Karenanya Pemda mulai memetakan titik-titik kekeringan hingga tingkat kalurahan dan pedukuhan untuk mengetahui wilayah yang membutuhkan intervensi. BPBD DIY telah beberapa kali menggelar rapat koordinasi untuk mengantisipasi ancaman kekeringan.
Koordinasi dilakukan sejak April 2026 lalu dan kembali dilanjutkan seiring perubahan kondisi cuaca. Selain itu BPBD DIY juga telah berkoordinasi dengan BPBD kabupaten/kota.

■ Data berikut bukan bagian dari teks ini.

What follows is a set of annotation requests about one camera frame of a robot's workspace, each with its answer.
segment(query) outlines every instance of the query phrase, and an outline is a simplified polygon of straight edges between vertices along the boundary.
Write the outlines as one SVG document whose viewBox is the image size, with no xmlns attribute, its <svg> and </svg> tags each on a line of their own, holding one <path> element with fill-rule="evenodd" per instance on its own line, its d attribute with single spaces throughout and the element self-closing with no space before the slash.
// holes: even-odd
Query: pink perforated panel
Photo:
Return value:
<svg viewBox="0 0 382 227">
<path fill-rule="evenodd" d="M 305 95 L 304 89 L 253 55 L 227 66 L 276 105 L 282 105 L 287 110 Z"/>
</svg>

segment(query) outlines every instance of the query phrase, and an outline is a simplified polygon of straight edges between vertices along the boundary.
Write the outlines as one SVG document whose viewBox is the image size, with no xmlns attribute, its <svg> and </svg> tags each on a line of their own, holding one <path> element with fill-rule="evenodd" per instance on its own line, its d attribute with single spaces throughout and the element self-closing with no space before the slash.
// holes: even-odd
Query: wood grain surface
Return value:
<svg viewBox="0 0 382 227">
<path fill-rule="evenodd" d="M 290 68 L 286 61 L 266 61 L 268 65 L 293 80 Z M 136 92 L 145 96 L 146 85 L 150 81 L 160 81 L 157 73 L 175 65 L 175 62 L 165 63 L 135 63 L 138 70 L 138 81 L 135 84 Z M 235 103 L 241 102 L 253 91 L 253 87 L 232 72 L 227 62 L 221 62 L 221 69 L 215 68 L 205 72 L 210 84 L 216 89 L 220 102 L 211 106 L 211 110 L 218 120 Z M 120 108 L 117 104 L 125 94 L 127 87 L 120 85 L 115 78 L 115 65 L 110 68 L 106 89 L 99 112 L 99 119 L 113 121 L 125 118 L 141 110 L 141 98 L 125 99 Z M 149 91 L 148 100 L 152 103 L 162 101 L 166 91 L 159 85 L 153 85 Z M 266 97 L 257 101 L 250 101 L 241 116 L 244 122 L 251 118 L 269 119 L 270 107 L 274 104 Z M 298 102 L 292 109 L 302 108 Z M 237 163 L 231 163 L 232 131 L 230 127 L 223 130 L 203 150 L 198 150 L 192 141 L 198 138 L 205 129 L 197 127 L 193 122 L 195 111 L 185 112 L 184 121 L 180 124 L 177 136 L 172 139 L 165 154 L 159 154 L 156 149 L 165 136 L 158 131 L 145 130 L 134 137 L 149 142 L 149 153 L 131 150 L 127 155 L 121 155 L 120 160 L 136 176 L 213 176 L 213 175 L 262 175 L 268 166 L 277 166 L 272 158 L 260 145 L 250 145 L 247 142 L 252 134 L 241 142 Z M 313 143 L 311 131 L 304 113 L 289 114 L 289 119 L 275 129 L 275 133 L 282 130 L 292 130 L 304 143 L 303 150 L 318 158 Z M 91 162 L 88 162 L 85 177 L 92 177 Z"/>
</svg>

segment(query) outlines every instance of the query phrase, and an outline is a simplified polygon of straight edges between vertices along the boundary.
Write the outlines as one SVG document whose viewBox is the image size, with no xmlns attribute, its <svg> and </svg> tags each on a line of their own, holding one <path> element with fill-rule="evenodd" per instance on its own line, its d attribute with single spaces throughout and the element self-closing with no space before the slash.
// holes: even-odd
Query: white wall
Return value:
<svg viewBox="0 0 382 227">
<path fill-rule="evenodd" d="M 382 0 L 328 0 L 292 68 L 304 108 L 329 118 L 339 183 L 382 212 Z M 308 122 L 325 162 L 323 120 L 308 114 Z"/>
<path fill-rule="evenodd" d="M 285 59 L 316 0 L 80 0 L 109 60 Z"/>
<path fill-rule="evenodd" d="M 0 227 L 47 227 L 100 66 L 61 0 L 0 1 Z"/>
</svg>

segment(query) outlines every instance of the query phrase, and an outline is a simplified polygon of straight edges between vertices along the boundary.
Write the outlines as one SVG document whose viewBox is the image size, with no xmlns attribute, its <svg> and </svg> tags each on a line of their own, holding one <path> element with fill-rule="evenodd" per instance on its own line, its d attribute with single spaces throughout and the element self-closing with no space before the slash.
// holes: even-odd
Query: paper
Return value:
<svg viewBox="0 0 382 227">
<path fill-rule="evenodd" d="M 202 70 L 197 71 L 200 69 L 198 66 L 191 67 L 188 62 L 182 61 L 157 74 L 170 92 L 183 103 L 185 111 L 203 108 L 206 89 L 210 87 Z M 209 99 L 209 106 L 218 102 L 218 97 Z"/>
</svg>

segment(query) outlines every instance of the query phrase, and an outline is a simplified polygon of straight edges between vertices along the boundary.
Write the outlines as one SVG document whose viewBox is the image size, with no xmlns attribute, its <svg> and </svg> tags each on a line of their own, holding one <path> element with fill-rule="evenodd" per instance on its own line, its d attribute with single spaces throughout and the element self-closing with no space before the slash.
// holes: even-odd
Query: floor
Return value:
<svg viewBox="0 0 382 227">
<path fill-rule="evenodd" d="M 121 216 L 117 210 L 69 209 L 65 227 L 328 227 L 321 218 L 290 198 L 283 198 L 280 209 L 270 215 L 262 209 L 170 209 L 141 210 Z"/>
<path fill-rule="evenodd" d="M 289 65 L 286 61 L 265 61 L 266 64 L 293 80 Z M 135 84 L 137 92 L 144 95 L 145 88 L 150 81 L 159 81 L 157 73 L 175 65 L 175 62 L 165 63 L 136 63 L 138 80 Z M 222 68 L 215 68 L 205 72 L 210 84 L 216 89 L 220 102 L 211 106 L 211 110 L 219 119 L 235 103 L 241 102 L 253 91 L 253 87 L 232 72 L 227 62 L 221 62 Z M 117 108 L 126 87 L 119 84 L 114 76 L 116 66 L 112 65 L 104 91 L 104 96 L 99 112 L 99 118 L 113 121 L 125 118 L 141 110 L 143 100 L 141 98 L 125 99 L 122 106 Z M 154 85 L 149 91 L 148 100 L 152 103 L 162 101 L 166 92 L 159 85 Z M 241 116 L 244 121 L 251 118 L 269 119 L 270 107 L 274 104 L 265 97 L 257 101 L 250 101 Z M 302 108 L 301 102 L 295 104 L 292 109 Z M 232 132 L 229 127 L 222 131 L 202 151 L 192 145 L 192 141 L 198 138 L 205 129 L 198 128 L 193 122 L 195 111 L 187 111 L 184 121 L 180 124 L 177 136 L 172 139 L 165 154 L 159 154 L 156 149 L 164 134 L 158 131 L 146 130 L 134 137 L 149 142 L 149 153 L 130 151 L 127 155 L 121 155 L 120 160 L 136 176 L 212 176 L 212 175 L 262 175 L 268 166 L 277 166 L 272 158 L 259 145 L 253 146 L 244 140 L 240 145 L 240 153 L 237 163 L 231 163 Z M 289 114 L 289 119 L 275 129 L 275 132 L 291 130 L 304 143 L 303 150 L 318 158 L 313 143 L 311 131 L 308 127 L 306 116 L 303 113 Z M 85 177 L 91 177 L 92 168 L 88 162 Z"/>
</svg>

Dari pemetaan sementara, kondisi kekeringan di Kota Yogyakarta dinilai belum signifikan.
Data titik-titik terdampak tersebut selanjutnya akan dibandingkan dan disampaikan kepada Badan Nasional Penanggulangan Bencana (BNPB).
Baca Juga:Jogja Dibanjiri Event, Pelaku Industri Kreatif Diingatkan Jangan Ganggu Aktivitas Warga
"Kita sudah mengumpulkan teman-teman BPBD kabupaten dan minta titik-titik tingkat kalurahan, titik-titik mana di pedukuhan mana yang memang membutuhkan untuk kita support," jelasnya.
Tito menambahkan, pemerintah pusat juga membuka peluang bantuan bagi wilayah di DIY yang terdampak kekeringan. Namun bantuan dari pemerintah pusat memiliki syarat.
Diantaranya Kepala daerah harus terlebih dahulu menetapkan status Siaga Darurat Hidrometeorologi Kekeringan. Status tersebut menjadi dasar bagi BNPB untuk mengeksekusi bantuan.
Karenanya Kulon Progo menjadi salah satu daerah yang masih menunggu penetapan status tersebut. Diantaranya menunggu terpenuhinya kriteria 60 hari tanpa hujan sesuai arahan BMKG.
"Kulon Progo menunggu 60 hari tanpa hujan. Itu jatuh 30 Juli besok. Lalu baru kepala daerah menetapkan status level kedaruratan siaga darurat untuk bencana kekeringan," katanya.
Setelah status tersebut ditetapkan, BPBD DIY akan memfasilitasi pengajuan bantuan ke BNPB. Skema serupa juga diarahkan untuk mendapatkan dukungan dari Kementerian Pekerjaan Umum melalui BBWSO.